Developed by Ricky Romero and based on Steven Frank’s popular Shutup.css, Shut Up is an iOS 9 Content Blocker that hides comments on the web.
We’ve all been there: you’re reading a great article on one of your favorite blogs, you scroll down…and you wish you didn’t. Most comment sections can be an unregulated, nasty place on the Internet, and what Shut Up aims to do is to provide a system-level blocking solution that will try to hide comments in Safari and Safari View Controller. This will allow you to browse and read without fearing for your intellectual safety when reaching the bottom of webpages – not to mention gains in performance and readability when the browser doesn’t have to load comment sections.

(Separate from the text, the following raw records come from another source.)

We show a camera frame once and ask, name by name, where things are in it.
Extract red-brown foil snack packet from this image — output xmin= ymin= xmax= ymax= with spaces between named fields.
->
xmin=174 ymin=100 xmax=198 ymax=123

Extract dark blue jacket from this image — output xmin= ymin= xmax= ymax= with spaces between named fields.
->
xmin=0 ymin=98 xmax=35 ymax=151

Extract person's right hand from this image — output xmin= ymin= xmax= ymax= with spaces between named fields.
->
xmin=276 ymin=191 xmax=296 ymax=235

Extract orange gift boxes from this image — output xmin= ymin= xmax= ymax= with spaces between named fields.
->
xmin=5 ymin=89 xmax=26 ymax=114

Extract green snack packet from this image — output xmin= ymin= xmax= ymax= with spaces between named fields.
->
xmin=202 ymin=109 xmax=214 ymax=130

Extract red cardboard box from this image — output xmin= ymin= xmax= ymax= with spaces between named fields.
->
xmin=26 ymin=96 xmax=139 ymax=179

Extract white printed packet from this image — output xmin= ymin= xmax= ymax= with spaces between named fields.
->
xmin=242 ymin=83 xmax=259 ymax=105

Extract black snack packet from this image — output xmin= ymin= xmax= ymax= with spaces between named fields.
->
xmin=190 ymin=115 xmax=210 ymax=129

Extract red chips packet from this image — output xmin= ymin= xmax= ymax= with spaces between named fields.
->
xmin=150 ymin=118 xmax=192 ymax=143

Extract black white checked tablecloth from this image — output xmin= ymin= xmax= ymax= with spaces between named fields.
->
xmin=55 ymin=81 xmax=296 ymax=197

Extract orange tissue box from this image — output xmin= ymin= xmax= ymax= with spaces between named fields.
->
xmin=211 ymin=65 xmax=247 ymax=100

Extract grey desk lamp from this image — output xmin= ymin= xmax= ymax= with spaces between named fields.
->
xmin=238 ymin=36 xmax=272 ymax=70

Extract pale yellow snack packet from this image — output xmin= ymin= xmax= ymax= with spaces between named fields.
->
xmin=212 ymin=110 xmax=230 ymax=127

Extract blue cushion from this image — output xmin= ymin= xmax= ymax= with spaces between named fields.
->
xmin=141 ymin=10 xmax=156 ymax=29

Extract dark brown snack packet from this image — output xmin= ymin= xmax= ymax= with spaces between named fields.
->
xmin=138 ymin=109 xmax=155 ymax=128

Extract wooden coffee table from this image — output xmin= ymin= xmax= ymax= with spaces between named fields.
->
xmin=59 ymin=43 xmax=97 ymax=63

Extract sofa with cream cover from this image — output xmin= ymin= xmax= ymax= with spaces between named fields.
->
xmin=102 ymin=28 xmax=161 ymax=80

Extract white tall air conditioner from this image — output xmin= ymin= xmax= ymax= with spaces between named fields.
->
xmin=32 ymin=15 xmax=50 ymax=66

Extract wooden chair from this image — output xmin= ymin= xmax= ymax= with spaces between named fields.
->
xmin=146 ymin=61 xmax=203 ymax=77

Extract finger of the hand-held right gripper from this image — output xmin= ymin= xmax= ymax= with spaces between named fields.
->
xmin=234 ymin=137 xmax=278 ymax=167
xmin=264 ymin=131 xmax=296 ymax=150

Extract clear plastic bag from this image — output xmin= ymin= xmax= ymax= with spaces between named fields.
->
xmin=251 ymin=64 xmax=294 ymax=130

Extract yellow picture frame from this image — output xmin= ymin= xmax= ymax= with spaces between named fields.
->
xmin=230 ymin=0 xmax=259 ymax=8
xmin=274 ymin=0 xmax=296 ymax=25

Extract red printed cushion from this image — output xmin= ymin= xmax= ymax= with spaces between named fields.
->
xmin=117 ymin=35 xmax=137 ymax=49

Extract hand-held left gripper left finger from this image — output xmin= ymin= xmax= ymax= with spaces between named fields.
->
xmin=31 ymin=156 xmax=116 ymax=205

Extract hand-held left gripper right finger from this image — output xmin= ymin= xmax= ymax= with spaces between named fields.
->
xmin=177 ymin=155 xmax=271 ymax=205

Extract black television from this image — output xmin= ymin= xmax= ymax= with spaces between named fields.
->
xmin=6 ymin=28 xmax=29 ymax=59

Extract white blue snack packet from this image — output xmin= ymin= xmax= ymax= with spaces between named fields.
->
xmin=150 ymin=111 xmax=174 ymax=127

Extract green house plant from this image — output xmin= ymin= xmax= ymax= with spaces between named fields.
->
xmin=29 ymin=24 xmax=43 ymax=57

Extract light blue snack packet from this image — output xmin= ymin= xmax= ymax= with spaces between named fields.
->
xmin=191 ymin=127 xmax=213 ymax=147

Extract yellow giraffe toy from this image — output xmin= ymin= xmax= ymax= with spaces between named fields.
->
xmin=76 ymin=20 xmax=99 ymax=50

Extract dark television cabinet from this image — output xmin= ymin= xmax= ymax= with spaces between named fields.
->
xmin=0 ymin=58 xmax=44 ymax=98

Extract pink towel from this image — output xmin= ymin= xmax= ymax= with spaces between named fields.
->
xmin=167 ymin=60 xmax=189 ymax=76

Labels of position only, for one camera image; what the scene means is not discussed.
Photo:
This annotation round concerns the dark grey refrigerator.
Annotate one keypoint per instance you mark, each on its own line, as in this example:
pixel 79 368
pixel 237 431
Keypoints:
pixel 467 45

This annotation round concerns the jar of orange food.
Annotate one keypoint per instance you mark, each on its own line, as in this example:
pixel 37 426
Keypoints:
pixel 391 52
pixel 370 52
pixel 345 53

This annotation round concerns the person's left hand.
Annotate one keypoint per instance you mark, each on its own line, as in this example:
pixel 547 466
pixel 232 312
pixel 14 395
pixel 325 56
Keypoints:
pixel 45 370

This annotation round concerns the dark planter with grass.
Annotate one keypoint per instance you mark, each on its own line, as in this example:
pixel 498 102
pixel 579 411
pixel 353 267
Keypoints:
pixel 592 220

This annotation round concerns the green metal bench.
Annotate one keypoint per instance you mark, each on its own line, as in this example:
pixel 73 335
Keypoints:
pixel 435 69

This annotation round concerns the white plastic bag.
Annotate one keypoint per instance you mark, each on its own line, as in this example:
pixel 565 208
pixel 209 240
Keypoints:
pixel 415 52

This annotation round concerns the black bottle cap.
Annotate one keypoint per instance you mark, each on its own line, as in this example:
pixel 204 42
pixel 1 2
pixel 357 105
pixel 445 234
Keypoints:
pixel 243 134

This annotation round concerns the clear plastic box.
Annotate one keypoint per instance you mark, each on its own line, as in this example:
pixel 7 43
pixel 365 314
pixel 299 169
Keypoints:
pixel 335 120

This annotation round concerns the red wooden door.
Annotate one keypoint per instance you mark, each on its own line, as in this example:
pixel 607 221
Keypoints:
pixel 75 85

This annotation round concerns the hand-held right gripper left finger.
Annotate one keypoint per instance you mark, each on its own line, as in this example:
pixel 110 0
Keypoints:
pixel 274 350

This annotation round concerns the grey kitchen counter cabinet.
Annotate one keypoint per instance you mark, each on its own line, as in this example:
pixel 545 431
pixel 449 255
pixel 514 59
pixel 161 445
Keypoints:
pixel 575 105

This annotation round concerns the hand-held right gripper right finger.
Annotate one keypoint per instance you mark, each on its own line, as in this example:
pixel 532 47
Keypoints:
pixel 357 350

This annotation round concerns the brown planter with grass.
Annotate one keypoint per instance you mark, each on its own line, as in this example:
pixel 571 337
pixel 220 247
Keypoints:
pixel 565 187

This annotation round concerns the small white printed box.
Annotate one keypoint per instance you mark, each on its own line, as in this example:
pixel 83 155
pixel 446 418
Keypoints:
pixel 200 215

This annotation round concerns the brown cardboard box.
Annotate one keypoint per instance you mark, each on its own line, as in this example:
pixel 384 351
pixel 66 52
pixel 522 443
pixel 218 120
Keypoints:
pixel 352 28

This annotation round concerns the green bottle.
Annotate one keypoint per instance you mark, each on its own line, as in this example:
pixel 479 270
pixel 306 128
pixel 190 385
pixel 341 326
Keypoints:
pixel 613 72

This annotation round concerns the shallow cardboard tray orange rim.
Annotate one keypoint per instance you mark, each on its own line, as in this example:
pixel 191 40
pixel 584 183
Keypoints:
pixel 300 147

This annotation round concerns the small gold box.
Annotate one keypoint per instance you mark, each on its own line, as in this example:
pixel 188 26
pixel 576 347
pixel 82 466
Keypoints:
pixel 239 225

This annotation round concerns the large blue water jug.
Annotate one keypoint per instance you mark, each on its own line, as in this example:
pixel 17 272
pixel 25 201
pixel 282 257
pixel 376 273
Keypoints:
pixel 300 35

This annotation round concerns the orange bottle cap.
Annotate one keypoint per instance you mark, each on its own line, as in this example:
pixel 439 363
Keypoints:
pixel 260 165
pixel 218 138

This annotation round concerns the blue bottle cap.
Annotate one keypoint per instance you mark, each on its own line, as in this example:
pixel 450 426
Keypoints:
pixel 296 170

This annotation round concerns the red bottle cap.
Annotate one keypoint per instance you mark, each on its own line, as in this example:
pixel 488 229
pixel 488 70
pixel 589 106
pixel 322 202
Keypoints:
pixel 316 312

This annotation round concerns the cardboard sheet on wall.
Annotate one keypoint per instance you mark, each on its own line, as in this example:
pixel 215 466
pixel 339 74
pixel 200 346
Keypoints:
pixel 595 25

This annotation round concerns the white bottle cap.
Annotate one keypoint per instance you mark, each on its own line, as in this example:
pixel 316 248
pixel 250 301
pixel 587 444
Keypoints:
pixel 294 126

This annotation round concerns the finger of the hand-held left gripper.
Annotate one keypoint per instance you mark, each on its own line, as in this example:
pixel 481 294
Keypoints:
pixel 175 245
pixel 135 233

I’ve been testing Shut Up for iOS 9 over the summer, and it’s the Content Blocker I prefer for hiding comments. What I like about Shut Up is that, besides being based on Frank’s stylesheet and working well for the websites I visit, it offers a whitelist to specify websites where you do want to see comments – either because they usually have great conversations, or because they’re meant to be read as “comments” (such as Facebook or Reddit threads). Shut Up comes with a built-in list of allowed sites, and it also detects URLs in your clipboard when you open the app, letting you easily whitelist its domain.
Given the removal of Peace (which also licensed Shutup.css) from the App Store last week, I recommend giving Shut Up a try. It’s free on the App Store.